A few loud media voices have claimed our approach is totalitarian. In an interview with Senator Eric Abetz on Sky News Chris Kenny did what bullies often do – he tried to intimidate and cause maximum damage by asking the Senator to ensure The Conversation never again receives government funding.
Yes, let’s talk intimidation — and start with “deniers” and “denialists” and let Ketchall define them in scientific terms. What empirical evidence is being denied? Or are these just pure insults, declaring that anyone who doesn’t agree has the brain of a lizard and is not worth listening to?
As I’d explain to the children in the room, obviously the only point of these hostile demeaning terms is to stop people questioning the religion.
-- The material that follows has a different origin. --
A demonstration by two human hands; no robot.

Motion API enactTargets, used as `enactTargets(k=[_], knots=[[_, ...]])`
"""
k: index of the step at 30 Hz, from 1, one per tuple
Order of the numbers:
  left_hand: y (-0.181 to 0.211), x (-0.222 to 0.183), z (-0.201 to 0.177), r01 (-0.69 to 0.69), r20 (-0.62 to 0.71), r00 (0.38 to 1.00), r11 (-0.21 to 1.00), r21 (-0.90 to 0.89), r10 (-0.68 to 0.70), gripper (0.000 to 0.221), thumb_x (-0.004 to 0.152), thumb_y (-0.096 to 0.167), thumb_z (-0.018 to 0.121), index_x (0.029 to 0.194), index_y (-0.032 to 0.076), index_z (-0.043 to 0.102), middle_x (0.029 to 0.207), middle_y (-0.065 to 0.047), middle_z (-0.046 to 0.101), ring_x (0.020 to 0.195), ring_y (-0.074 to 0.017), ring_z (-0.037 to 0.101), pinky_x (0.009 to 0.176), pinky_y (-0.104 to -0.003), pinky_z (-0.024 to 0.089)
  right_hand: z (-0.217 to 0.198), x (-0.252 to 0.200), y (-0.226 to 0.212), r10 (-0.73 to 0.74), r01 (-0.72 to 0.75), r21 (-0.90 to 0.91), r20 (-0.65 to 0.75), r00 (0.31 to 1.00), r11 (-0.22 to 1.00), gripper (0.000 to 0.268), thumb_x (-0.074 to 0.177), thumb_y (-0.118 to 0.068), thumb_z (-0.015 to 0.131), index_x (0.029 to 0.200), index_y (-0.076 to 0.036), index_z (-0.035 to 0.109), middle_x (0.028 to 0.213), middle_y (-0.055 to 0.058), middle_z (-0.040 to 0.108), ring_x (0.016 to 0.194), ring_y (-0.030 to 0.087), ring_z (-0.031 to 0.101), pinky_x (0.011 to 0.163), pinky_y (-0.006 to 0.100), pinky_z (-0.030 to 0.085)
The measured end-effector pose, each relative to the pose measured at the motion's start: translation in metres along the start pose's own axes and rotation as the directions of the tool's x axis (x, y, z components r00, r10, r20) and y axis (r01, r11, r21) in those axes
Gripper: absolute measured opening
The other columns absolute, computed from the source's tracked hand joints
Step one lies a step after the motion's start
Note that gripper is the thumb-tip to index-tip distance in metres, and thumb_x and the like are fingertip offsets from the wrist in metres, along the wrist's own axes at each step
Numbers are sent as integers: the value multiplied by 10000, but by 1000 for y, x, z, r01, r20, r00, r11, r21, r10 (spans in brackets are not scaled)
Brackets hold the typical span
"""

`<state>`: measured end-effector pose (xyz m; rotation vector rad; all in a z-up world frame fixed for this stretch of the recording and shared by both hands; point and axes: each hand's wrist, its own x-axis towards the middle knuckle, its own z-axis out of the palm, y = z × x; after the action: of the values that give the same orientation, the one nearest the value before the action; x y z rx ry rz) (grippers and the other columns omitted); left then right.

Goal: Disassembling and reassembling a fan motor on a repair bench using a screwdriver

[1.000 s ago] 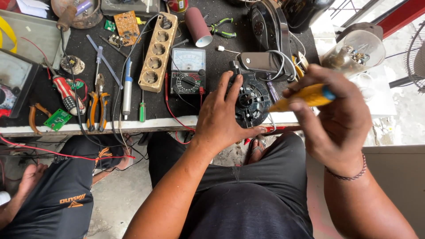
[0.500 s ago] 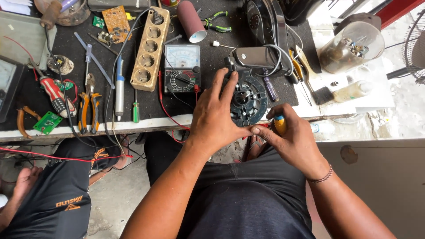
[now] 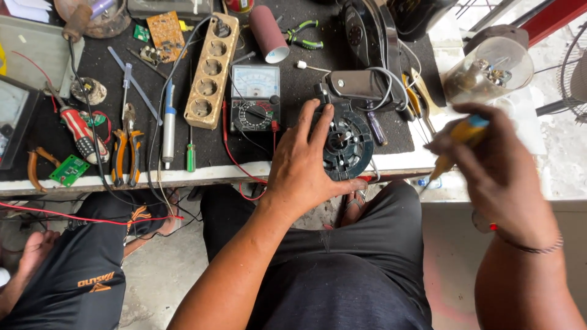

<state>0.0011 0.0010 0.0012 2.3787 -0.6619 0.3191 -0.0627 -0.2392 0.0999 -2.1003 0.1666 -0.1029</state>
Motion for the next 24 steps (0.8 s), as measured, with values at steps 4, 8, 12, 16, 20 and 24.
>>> enactTargets(k=[4,8,12,16,20,24], knots=[[0,-1,0,-1,-34,999,1000,-20,0,1305,596,679,967,1528,-4,361,1588,-181,348,1185,-404,611,1008,-516,496,3,12,-13,-543,559,112,-146,827,821,339,1173,118,517,1382,-31,296,1336,216,402,1248,329,557,1187,517,630],[-2,-4,11,26,-58,998,997,-76,-30,1213,504,610,1036,1388,71,404,1630,-186,326,1420,-390,496,1095,-593,425,30,31,-35,-653,683,121,-216,726,720,341,1187,64,568,1370,-37,299,1323,210,399,1212,321,546,1126,493,628],[0,-4,11,-4,-116,993,998,-66,-4,1174,482,621,1027,1296,21,429,1609,-206,354,1383,-405,524,1091,-587,424,56,46,-44,-652,662,203,-123,748,721,351,1116,-2,620,1283,-64,318,1183,222,497,1060,296,625,1035,439,653],[1,-1,8,-76,-205,977,993,-89,57,1149,494,595,1019,1269,-25,440,1529,-266,419,1333,-446,545,1131,-519,423,66,51,-43,-606,610,181,-82,791,771,329,1114,-14,619,1277,-51,336,1141,256,583,1005,345,731,895,374,636],[1,-2,9,-64,-195,980,993,-96,44,1166,459,607,1019,1267,-4,442,1525,-256,430,1307,-440,547,1129,-520,423,70,55,-41,-614,619,156,-87,785,770,319,1116,-30,610,1269,-32,330,1119,265,552,980,372,730,901,398,644],[0,-1,9,-63,-183,982,993,-101,43,1145,462,580,1020,1266,0,447,1530,-266,422,1347,-430,534,1137,-521,412,72,57,-39,-607,614,138,-88,790,777,316,1116,-41,619,1271,-23,345,1099,262,574,965,365,741,870,378,640]])
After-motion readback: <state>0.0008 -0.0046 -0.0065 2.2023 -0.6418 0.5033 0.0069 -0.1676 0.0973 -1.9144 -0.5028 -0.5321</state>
Ketchell is still in denial that half the population just don’t buy the foreign committee report he considers gospel:
The truth is that how to handle the views of the small group who are hostile to climate science is a complex media ethics question…
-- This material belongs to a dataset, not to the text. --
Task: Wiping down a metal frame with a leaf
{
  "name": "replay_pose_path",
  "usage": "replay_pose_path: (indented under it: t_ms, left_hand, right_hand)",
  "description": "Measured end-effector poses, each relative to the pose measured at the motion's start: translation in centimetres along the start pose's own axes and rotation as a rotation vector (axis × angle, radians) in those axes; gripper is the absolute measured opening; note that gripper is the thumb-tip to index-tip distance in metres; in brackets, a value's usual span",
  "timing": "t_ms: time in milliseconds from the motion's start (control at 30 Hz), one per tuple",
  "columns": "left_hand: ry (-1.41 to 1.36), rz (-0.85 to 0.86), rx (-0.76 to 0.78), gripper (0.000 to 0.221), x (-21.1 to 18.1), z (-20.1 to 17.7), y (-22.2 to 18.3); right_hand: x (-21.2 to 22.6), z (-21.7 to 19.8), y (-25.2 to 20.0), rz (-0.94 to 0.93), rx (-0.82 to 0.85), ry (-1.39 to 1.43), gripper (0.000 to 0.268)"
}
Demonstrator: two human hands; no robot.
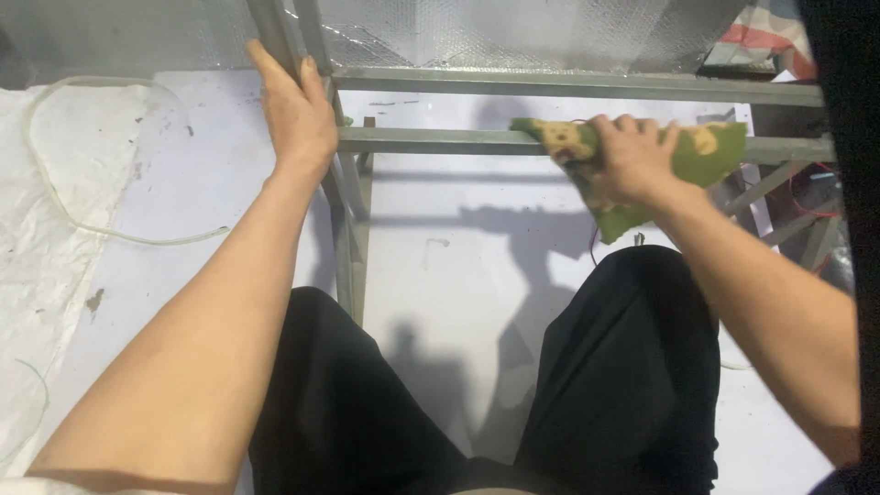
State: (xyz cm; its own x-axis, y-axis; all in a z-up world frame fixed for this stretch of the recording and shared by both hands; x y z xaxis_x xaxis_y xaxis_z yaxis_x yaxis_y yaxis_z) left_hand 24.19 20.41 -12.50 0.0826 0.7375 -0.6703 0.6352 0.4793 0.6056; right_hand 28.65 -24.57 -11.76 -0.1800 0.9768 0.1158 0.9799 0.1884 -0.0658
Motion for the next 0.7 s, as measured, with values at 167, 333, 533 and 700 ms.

Remember the “climate election”? Survey’s, polls and millions of votes show the citizens of Australia are not convinced the world is going to hell — the journalists job is to persuade them, the totalitarians job is to shut them up.
Hypocrisy knows no bounds
Misha Ketchell says:
And this means less emotive argument that distorts the evidence.
Jo Nova says: Sure, and calling critics “predators of our children“, or zombies is all calmness and light yeah? Not to mention “great science”. Go “the Con”.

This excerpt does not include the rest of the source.